Now, when it comes to programming, calculating the median might seem like a straightforward task. All you need to do is order the elements and access the middle element. If you have an even number of elements, you can average the two middle elements. In the world of .NET, this could be one of the simplest implementations:
public class ListBasedMedian : IMedian
{
private List<int> _list;
private double _median = double.NaN;
public ListBasedMedian()
{
_list = new();
}
public void Add(int value)
{
_list.Add(value);
}
public double? Value
{
get
{
UpdateMedian();
return _median;
}
}
private void UpdateMedian()
{
if (_list == null || _list.Count == 0)
{
_median = double.NaN;
}
_list.Sort();
int middleIndex = _list.Count / 2;
if (_list.Count % 2 == 0)
{
int middleValue1 = _list[middleIndex - 1];
int middleValue2 = _list[middleIndex];
_median = (double)(middleValue1 + middleValue2) / 2;
}
else
{
_median = _list[middleIndex];
}
}
}
For the sake of simplicity, above and all the following code examples will use integers.

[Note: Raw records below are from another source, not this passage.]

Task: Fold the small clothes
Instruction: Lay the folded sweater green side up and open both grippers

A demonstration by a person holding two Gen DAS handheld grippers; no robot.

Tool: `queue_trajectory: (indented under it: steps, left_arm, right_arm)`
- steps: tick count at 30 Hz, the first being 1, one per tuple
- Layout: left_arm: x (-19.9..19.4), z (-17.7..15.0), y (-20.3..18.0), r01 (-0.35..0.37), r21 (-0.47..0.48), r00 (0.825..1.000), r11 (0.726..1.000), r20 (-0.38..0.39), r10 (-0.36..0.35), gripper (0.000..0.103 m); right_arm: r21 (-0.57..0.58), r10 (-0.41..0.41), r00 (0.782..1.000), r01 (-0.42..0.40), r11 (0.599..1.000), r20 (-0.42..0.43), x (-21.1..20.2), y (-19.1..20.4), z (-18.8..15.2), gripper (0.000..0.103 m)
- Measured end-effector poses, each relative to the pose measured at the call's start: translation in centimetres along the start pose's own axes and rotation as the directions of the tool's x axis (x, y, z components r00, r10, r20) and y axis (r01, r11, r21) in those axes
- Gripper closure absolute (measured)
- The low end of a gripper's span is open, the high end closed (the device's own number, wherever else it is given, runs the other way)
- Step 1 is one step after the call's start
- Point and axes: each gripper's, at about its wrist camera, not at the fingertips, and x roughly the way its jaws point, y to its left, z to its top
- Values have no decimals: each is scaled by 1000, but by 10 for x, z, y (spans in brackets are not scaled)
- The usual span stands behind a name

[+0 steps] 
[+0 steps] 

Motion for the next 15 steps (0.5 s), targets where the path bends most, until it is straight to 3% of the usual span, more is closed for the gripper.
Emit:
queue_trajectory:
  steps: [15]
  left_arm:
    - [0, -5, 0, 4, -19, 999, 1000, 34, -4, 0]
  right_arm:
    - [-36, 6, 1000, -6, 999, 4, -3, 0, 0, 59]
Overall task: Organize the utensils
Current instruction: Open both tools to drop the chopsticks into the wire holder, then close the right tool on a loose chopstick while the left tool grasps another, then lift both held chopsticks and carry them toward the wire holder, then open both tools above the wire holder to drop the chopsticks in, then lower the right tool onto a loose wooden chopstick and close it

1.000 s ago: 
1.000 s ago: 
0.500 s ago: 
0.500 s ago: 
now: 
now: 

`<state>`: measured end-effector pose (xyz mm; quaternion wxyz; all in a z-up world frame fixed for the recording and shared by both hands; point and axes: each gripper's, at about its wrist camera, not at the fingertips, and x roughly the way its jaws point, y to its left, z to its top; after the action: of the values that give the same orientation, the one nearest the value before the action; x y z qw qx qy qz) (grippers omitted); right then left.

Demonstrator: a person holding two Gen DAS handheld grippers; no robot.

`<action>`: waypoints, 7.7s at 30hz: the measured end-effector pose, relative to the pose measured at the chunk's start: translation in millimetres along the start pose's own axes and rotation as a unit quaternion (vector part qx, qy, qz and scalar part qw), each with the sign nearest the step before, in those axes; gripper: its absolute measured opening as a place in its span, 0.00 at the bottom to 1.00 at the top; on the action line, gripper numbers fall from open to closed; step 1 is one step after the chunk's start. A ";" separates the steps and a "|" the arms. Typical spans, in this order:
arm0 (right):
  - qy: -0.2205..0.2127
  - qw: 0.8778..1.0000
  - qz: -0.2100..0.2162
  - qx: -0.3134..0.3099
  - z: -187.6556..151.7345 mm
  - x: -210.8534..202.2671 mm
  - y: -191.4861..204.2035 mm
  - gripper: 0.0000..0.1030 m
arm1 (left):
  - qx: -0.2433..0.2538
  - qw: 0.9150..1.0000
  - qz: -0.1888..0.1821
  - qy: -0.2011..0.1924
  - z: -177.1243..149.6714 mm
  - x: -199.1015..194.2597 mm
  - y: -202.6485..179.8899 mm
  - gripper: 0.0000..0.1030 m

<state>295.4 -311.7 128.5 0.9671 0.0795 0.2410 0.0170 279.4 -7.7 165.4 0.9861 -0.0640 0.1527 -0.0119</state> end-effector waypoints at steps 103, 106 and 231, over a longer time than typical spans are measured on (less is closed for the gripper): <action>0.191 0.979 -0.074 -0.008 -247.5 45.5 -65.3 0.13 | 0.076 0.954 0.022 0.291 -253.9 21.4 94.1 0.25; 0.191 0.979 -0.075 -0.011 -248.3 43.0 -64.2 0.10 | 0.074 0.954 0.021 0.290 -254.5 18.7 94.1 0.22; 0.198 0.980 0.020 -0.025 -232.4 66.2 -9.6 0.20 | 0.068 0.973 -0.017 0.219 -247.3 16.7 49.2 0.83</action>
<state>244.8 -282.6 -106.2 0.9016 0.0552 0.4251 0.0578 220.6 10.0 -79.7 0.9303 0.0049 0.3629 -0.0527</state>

This implementation runs on O(n log n) time:
- Adding a number to a
List
is constant time O(1); - Array.Sort() method runs in O(n log n) time as the docs describe.
- Updating the median is also constant time O(1).
So the weight of the median operation lays in sorting the array anytime the median is requested. In terms of space, the implementation is quite optimized: Internally List
What is the problem of this? On demand median extraction is quite fast, but what if we're processing a stream of numbers in realtime getting the median average after every element?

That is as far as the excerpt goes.